At any given time, some of the pipes are empty while others will hold back four tons of water pressure. And you had better be sure before you touch them; hammering on the wrong union or opening the wrong valve can be fatal. 

We have a lot of safety meetings and still this job is many times more dangerous than the average of all industry. We have 80-ton cranes and a mile of hoses pushing grease, water and methanol. There are 2,500 pounds of iron swinging in the air, and explosives being lowered into wells on three miles of cable. 
The men who work here (and they are all men) spend their days in snow and rain running from one problem to the next, problems that usually are solved with a couple of 24-inch pipe wrenches or an eight-pound hammer. 
This world is isolated, 60 miles from Rifle, Colo. We stay in man camps with two men in each room 40 minutes from the wells we frack and count the days until our week off. 

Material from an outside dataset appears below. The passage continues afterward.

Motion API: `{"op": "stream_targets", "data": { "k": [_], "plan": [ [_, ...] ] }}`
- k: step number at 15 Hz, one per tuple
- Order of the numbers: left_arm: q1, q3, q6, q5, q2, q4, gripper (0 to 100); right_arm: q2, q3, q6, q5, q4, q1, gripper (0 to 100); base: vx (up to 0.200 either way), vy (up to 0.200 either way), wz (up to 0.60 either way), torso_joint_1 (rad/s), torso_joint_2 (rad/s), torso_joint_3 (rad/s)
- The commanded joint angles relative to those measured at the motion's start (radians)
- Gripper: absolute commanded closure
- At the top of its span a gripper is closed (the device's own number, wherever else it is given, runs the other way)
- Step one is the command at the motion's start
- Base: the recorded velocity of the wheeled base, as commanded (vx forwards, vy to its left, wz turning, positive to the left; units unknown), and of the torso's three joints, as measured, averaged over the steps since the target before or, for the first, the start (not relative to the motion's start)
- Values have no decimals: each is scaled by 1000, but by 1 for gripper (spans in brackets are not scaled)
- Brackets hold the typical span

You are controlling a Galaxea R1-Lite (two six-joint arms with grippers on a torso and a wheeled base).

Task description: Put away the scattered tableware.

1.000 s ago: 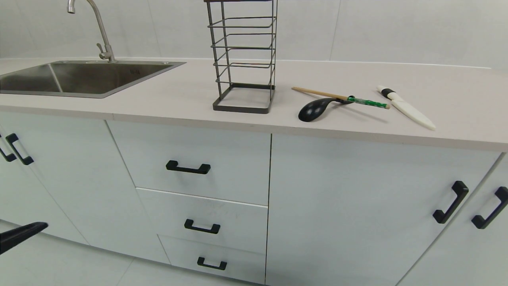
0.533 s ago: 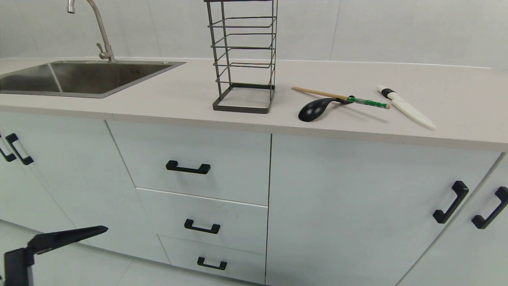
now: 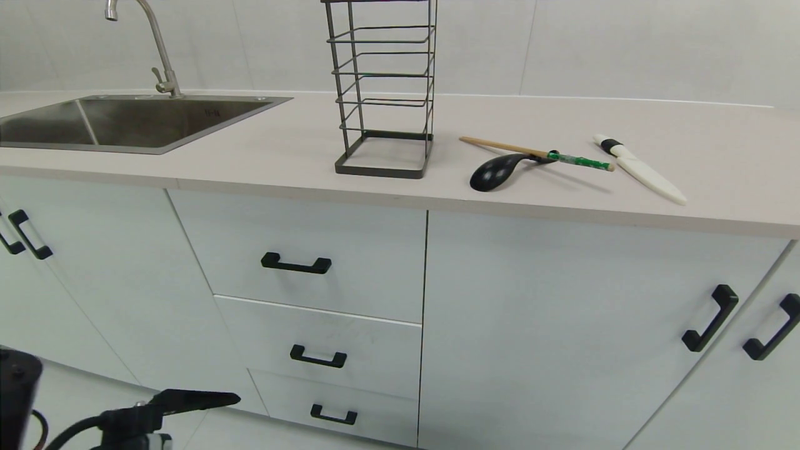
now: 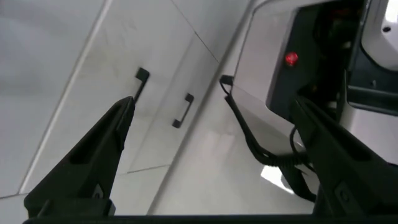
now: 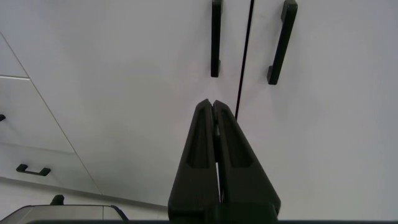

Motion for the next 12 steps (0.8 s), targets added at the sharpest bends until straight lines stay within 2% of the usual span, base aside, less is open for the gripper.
{"op": "stream_targets", "data": {
  "k": [1,3,4,6,7,9,10,11,12],
  "plan": [
    [-42,1,8,17,107,-1,0,2,-1,0,1,0,0,100,0,0,0,0,0,0],
    [-53,-4,66,42,164,-3,0,2,0,0,1,0,0,100,0,0,0,0,0,0],
    [-53,-4,80,45,174,-4,0,2,0,0,1,0,0,100,0,0,0,0,0,0],
    [-55,-1,83,68,196,-7,0,2,0,0,1,0,0,100,0,0,0,0,0,0],
    [-58,-1,91,100,220,-13,0,2,-1,0,1,0,0,100,0,0,0,0,0,0],
    [-62,2,157,175,285,-55,0,2,0,0,1,0,0,100,0,0,0,0,0,0],
    [-65,1,177,182,312,-66,0,2,0,0,1,0,0,100,0,0,0,0,0,0],
    [-71,-13,214,202,377,-92,0,2,0,0,1,0,0,100,0,0,0,0,0,0],
    [-76,-21,223,218,407,-112,0,2,-1,0,1,0,0,100,0,0,0,0,0,0]
  ]
}}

Sooner or later a woman comes into the life of one of these men. Sometimes she is there for a few of those days off and then drifts away and is forgotten. Sometimes she drifts away and is not forgotten. And sometimes she stays. 
Then her man goes away for 14 days. This is entirely too long. He sends text messages from the back seat of a white pickup, and when the crew tries to drag him into the conversation, they discover he is not paying attention. 
Pride is rampant here, and if they talk about the woman at all, they reduce her far below what she really is. Sometimes he calls her, but phone conversations from pickup trucks tend to be remarkably restrained by the presence of others.
When you approach a truck and open the door, you’re constantly stumbling into private conversations. And once you stumble, it’s too late: you see the guy’s eyes dart around and hear his conversation muffle to an end, “I love you, too.” 
Some of the younger men know the hope and pain these conversations bring but can’t articulate it. All those talks hinge on a few days off sometime in the future. There is so much to say and no way to say it. 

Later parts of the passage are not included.